Mengapa Perlu Merevisi KUHP?
Kitab Undang-undang Hukum Pidana yang berlaku saat ini dinilai banyak pihak sudah tidak relevan dengan sistem hukum pidana yang ideal. Secara spesifik, hal ini menyangkut pengaturan tentang hukuman yang didominasi dengan hukuman pembatasan kebebasan bergerak, atau pemenjaraan, yang menjadi jenis hukuman yang paling banyak dijatuhkan. Konstruksi ini berdampak terhadap populasi penjara yang terus meningkat setiap bulan, sebagaimana disajikan dalam sistem database pemasyarakatan yang menggambarkan bahwa populasi penghuni penjara di bulan Januari 2015 sebanyak 165.008 orang sedangkan di bulan Januari 2016 sebanyak 178.345 orang. Angka ini menunjukan bahwa populasi penghuni penjara mengalami kenaikan sebanyak 13.337 orang. Pada bulan Juli dan Agustus terdapat penurunan yang dipengaruhi program remisi untuk Idul Fitri dan remisi kemerdekaan 17 Agustus. Namun, di bulan-bulan selanjutnya, populasi penjara kembali mengalami peningkatan.
Merujuk pada data tersebut, dapat dikatakan bahwa populasi penjara tidak pernah surut. Hal ini terjadi secara struktural karena dipengaruhi oleh rumusan hukuman pidana yang termuat dalam KUHP, yang saat ini masih mengadopsi penjara sebagai solusi penghukuman yang paling mujarab. Denda, di sisi lain, adalah jenis penghukuman yang, dalam beberapa pasal di KUHP, dapat diterapkan sebagai alternatif dari penjara. Sungguh tragis, denda kerap tidak digunakan karena ketiadaan aturan yang selevel dengan KUHP (undang-undang) tentang penyesuaian nilai denda di KUHP dengan nilai uang saat ini. Kondisi ini memberikan pengaruh yang signifikan terhadap meningkatnya populasi penjara.
Di samping itu, di dalam Buku ke-II KUHP, yang mengatur 564 jenis tindak pidana, terdapat 235 jenis tindak pidana yang diancam dengan hukuman penjara di bawah 5 (lima) tahun dan 329 jenis tindak pidana yang diancam hukuman penjara di atas 5 (lima) tahun. Sebanyak 235 jenis tindak pidana, yang diancam hukuman penjara dibawah 5 (lima) tahun berdasarkan Kitab Undang-undang Hukum Acara Pidana (KUHAP), tidak dapat dikenakan penahanan.

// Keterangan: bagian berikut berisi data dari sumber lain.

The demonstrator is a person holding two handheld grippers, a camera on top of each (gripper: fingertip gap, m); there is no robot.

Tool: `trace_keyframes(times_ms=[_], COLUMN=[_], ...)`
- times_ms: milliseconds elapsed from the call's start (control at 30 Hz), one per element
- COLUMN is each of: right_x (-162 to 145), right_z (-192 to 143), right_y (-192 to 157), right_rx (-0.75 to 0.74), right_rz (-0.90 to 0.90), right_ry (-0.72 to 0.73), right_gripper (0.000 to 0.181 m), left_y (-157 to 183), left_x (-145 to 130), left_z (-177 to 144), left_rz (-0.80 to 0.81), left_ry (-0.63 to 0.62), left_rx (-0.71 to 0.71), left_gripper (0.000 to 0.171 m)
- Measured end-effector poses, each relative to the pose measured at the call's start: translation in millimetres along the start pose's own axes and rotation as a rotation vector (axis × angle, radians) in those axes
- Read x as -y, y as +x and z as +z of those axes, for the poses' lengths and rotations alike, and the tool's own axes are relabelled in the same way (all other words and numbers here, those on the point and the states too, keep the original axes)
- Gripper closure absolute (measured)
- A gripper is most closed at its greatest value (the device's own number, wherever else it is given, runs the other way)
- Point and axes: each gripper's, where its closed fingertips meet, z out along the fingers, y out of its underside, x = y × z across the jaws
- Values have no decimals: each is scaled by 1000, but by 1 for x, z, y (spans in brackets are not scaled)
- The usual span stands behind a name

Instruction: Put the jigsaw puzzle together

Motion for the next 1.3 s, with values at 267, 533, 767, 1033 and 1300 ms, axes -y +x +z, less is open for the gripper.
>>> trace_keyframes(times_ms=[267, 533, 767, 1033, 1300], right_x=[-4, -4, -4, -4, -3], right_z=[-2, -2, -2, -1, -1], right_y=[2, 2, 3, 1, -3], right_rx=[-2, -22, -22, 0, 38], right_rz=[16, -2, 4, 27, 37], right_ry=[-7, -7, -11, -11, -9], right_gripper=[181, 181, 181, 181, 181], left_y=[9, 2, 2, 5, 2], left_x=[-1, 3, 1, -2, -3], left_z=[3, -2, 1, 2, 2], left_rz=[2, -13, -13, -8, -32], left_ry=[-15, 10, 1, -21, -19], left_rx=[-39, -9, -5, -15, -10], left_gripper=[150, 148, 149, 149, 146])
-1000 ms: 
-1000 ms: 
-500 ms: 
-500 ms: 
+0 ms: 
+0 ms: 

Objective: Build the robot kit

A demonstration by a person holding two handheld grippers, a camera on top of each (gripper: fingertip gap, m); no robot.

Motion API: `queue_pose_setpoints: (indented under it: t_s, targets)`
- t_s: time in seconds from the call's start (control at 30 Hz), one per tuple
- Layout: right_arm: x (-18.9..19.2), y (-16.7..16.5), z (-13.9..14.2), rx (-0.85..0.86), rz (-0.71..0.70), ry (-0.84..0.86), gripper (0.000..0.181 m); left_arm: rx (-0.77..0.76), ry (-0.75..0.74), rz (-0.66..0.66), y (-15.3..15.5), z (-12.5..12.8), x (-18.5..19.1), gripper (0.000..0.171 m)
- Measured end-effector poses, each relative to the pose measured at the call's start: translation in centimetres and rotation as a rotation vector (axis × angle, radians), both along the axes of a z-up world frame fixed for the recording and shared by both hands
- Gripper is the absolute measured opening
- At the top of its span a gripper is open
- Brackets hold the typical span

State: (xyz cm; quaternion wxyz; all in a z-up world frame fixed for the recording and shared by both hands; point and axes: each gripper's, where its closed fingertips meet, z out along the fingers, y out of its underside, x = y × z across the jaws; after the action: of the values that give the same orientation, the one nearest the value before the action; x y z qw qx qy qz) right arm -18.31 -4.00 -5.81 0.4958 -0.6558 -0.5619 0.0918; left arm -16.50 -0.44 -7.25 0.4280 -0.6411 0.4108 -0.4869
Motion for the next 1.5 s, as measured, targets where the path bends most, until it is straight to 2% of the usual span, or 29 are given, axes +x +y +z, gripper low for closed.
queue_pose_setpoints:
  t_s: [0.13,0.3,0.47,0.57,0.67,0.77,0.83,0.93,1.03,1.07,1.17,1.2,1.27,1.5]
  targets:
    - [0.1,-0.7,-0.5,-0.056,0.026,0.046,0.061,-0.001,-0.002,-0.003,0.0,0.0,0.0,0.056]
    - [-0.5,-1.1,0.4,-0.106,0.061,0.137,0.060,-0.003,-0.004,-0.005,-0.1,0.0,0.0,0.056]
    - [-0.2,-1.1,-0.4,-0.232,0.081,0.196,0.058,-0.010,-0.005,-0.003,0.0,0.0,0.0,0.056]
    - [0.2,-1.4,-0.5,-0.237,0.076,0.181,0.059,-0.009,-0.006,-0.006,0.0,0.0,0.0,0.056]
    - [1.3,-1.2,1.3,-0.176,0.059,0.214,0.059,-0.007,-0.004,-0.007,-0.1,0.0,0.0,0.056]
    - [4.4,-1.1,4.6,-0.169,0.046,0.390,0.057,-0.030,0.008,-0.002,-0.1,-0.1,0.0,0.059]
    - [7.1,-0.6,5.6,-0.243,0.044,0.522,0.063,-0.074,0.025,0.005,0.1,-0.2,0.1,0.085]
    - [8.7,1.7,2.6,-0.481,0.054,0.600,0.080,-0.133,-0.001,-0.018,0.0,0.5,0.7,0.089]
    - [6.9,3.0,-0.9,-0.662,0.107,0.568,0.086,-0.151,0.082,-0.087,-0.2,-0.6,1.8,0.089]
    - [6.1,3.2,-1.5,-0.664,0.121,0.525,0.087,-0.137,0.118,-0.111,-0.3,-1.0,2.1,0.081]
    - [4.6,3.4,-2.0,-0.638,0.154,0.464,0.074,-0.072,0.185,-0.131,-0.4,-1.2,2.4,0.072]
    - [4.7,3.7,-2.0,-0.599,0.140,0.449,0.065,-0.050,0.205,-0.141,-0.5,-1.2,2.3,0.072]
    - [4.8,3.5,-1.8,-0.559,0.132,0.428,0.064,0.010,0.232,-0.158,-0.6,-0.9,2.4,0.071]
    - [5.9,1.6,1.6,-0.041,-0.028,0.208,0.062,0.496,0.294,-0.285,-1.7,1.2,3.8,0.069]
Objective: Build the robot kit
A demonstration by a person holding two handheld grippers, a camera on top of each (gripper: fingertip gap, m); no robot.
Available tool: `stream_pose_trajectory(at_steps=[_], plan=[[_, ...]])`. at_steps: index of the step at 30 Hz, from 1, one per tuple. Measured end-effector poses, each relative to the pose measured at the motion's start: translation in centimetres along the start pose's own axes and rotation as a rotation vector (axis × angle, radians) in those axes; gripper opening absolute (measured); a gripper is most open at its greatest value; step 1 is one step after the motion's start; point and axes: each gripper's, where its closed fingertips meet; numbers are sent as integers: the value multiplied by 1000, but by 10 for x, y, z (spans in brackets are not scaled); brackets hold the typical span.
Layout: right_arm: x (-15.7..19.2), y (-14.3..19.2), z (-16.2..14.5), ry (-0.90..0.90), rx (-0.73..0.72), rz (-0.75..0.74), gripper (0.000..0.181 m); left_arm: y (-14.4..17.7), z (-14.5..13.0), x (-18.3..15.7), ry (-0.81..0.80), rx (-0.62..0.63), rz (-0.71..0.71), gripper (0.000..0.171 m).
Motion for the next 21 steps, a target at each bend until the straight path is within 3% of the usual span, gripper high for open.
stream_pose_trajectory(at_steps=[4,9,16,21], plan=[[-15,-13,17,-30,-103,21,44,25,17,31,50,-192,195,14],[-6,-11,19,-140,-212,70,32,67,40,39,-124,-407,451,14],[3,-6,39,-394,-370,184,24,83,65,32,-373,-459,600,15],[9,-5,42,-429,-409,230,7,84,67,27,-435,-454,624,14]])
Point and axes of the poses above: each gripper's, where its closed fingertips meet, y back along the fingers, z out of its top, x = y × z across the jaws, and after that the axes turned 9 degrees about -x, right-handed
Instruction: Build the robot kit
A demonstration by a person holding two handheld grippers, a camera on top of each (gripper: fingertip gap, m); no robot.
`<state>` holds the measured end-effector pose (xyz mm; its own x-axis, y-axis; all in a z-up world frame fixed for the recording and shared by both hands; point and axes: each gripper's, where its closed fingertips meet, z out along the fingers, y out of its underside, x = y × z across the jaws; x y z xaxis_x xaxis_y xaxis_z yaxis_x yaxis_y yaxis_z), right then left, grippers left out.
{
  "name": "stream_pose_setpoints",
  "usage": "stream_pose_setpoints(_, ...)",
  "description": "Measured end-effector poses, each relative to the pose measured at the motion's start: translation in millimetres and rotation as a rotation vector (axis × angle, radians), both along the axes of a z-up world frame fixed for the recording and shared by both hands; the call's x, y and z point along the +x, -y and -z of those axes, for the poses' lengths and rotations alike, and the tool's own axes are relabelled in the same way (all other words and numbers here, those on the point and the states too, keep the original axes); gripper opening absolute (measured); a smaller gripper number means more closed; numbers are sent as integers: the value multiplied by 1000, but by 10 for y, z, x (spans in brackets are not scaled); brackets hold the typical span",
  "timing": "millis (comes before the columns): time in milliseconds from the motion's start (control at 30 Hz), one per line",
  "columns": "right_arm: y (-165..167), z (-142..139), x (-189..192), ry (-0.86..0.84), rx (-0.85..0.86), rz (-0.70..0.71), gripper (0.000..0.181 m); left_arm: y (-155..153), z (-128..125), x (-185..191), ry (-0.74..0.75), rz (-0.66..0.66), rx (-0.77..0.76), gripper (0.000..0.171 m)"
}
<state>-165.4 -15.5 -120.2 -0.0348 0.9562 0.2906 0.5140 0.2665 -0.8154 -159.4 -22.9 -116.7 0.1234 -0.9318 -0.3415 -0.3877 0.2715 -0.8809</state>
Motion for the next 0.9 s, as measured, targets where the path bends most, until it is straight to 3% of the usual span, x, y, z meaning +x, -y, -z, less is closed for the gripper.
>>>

Landasan yuridis ini secara praktis dapat menjadi acuan bagi aparat penegak hukum dalam menekan populasi penghuni penjara.
Akan tetapi, dalam praktiknya, orang-orang yang diduga melanggar ketentuan pidana sangat sering dipenjara mengingat tindak pidana yang diancam hukuman penjara di bawah 5 (lima) tahun merupakan tindak pidana yang jarang dilakukan oleh masyarakat. Beberapa contoh tindak pidana ini adalah tindakan membuka rahasia (Bab XVII KUHP), perbuatan merugikan pemiutang atau orang yang mempunyai hak (Bab XXVI KUHP), dan sebagainya.
Tindak pidana yang diancam hukuman penjara di atas 5 (lima) tahun, seperti pencurian dan perjudian, misalnya, merupakan tindak pidana yang lebih sering dilakukan oleh masyarakat ekonomi lemah. Hal ini membuat penghuni penjara lebih didominasi oleh masyarakat ekonomi lemah. Pengalihan jenis penahanan yang sudah ada di ada di dalam KUHP tidak bisa dijalankan karena banyak ketentuan pidana yang sudah tidak relevan dengan kondisi masyarakat dan banyak pasal yang tidak berfungsi dalam menanggulangi kecanggihan suatu tindak pidana.
Berangkat dari uraian tersebut, maka perubahan terhadap KUHP merupakan kebutuhan yang mendesak dalam rangka harmonisasi peraturan dengan rasa keadilan masyarakat. Terkait dengan hal itu, sudah tepatlah program legislasi nasional (Prolegnas) prioritas tahun 2016 yang memasukkan revisi KUHP. Namun, pembahasan Rancangan KUHP (RKUHP), yang dilakukan oleh DPR RI saat ini, seyogyanya melibatkan partisipasi aktif masyarakat dalam memberikan masukan agar tercipta KUHP yang humanis dan adil.